Near Devon, the hunters appear in the sky
with Artur and Bedwyr sounding the call;
and the others, laughing, go dashing by.
They only appear when the moon is full:

Valerin, the King of the Tangled Wood,
and Valynt, the goodly King of Wales,
Gawain and Owain and the hearty men
who live on in many minstrels' tales.

They seek the white stag on a moonlit moor,
or Torc Triath, the fabled boar,
or Ysgithyrwyn, or Twrch Trwyth,
the other mighty boars of myth.

They appear, sometimes, on Halloween
to chase the moon across the green,
then fade into the shadowed hills
where memory alone prevails.

Originally published by Celtic Twilight, then by Celtic Lifestyles and Auldwicce



Morgause's Song
by Michael R. Burch

Before he was my brother,
he was my lover,
though certainly not the best.

I found no joy
in that addled boy,
nor he at my breast.

Why him? Why him?
The years grow dim.
Now it's harder and harder to say...

Perhaps girls and boys
are the god's toys
when the skies are gray.

Originally published by Celtic Twilight as "The First Time"



Pellinore's Fancy
by Michael R. Burch

What do you do when your wife is a nag
and has sworn you to hunt neither fish, fowl, nor stag?
When the land is at peace, but at home you have none,
Is that, perchance, when... the Questing Beasts run?



The Last Enchantment
by Michael R. Burch

Oh, Lancelot, my truest friend,
how time has thinned your ragged mane
and pinched your features; still you seem
though, much, much changed—somehow unchanged.

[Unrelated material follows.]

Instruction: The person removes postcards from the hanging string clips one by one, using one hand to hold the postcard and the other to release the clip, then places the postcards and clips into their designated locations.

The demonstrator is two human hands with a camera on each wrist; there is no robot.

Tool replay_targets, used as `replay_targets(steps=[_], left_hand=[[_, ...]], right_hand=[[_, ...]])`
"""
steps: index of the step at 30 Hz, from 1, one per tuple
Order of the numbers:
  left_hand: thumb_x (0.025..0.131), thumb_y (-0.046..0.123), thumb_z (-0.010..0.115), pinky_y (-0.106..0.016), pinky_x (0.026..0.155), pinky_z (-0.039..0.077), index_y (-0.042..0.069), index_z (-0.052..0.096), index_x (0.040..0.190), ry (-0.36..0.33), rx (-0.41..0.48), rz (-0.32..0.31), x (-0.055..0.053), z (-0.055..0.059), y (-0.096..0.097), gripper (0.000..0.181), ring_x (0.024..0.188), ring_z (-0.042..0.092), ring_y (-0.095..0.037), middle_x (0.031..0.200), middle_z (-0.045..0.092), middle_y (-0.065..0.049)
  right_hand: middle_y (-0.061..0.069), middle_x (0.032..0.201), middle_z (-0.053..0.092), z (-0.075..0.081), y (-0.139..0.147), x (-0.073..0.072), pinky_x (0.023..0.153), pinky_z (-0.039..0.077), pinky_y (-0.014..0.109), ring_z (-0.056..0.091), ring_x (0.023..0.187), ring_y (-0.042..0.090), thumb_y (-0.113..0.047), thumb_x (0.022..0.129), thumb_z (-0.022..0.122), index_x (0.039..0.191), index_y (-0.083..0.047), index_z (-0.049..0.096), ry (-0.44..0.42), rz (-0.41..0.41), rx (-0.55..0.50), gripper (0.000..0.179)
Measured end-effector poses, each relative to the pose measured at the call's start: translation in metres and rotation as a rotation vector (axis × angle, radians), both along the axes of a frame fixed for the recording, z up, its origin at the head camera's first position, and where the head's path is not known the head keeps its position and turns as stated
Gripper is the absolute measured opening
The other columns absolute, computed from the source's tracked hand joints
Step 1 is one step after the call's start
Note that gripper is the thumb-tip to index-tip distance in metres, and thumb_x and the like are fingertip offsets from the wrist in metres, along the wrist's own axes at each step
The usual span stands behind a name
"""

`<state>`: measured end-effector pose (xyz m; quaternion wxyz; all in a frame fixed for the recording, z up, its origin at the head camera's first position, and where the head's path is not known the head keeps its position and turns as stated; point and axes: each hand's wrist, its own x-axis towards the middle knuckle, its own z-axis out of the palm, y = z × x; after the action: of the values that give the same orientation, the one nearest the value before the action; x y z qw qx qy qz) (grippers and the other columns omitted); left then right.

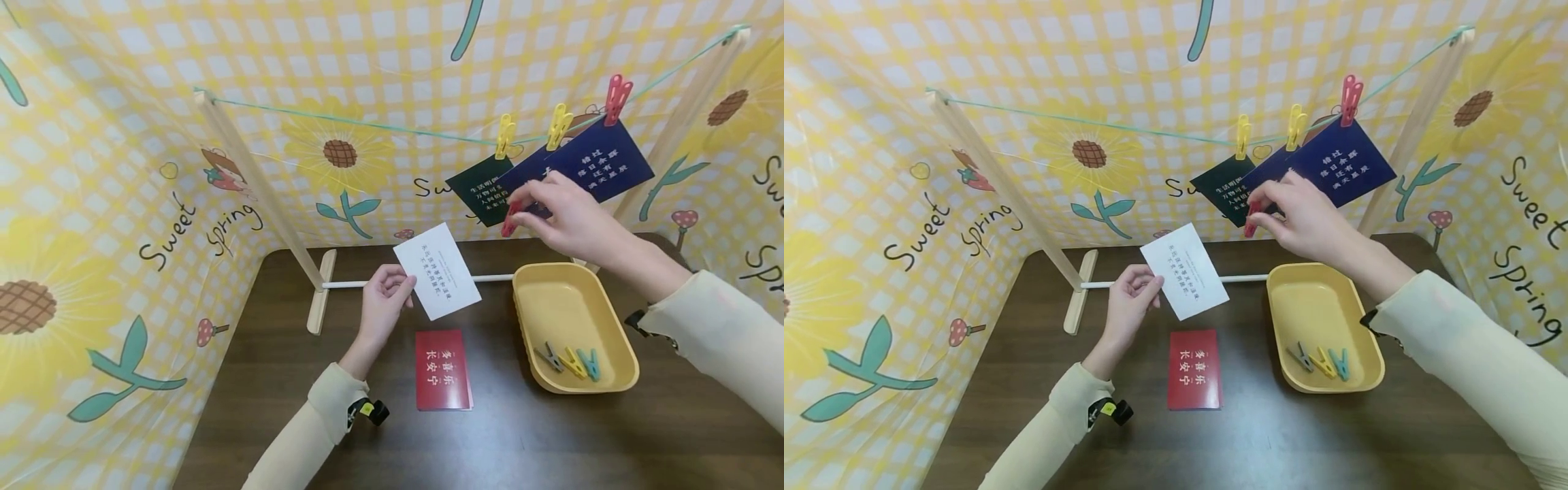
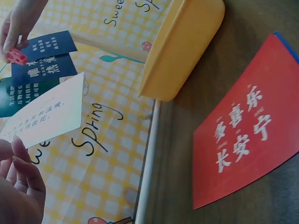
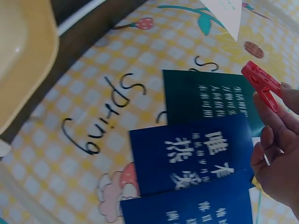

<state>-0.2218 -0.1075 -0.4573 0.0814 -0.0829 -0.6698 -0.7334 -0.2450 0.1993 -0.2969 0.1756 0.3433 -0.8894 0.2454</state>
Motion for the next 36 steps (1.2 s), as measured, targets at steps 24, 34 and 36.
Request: replay_targets(steps=[24,34,36], left_hand=[[0.100,0.003,0.065,-0.023,0.053,0.057,-0.007,0.062,0.112,-0.309,-0.287,-0.198,0.033,-0.043,-0.012,0.016,0.053,0.063,-0.012,0.086,0.073,-0.018],[0.101,0.005,0.065,-0.022,0.051,0.055,-0.008,0.061,0.111,-0.393,-0.352,-0.234,0.041,-0.061,-0.020,0.017,0.051,0.060,-0.011,0.069,0.068,-0.007],[0.100,0.005,0.066,-0.021,0.048,0.051,-0.008,0.062,0.109,-0.393,-0.363,-0.220,0.043,-0.065,-0.021,0.016,0.049,0.058,-0.009,0.067,0.067,-0.005]], right_hand=[[-0.006,0.093,0.076,-0.088,0.034,0.020,0.072,0.037,0.034,0.047,0.084,0.017,-0.017,0.096,0.077,0.094,-0.014,0.077,-0.247,-0.062,0.211,0.004],[-0.016,0.069,0.065,-0.130,0.056,0.024,0.063,0.041,0.027,0.048,0.070,0.008,-0.014,0.097,0.074,0.080,-0.019,0.071,-0.389,-0.033,0.238,0.018],[-0.015,0.068,0.064,-0.138,0.061,0.025,0.058,0.038,0.025,0.043,0.066,0.007,-0.015,0.098,0.074,0.079,-0.018,0.070,-0.423,-0.044,0.243,0.019]])
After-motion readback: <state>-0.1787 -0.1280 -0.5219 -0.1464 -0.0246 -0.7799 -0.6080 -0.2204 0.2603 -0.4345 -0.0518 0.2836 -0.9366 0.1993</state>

Your sword hand is, as ever, ready,
although the time for swords has passed.
Your eyes are fierce, and yet so steady
meeting mine... you must not ask.

The time is not, nor ever shall be.
Merlyn's words were only words;
and now his last enchantment wanes,
and we must put aside our swords...



Northern Flight: Lancelot's Last Love Letter to Guinevere
by Michael R. Burch

"Get thee to a nunnery..."

Now that the days have lengthened, I assume
the shadows also lengthen where you pause
to watch the sun and comprehend its laws,
or just to shiver in the deepening gloom.

But nothing in your antiquarian eyes
nor anything beyond your failing vision
repeals the night. Religion's circumcision
has left us worlds apart, but who's more wise?

I think I know you better now than then—
and love you all the more, because you are
... so distant. I can love you from afar,
forgiving your flight north, far from brute men,
because your fear's well-founded: God, forbid,
was bound to fail you here, as mortals did.

Originally published by Rotary Dial



Lance-Lot
by Michael R. Burch

Preposterous bird!
Inelegant! Absurd!

Until the great & mighty heron
brandishes his fearsome sword.



Truces
by Michael R. Burch

We must sometimes wonder if all the fighting related to King Arthur and his knights was really necessary. In particular, it seems that Lancelot fought and either captured or killed a fairly large percentage of the population of England. Could it be that Arthur preferred to fight than stay at home and do domestic chores? And, honestly now, if he and his knights were such incredible warriors, who would have been silly enough to do battle with them? Wygar was the name of Arthur's hauberk, or armored tunic, which was supposedly fashioned by one Witege or Widia, quite possibly the son of Wayland Smith. The legends suggest that Excalibur was forged upon the anvil of the smith-god Wayland, who was also known as Volund, which sounds suspiciously like Vulcan...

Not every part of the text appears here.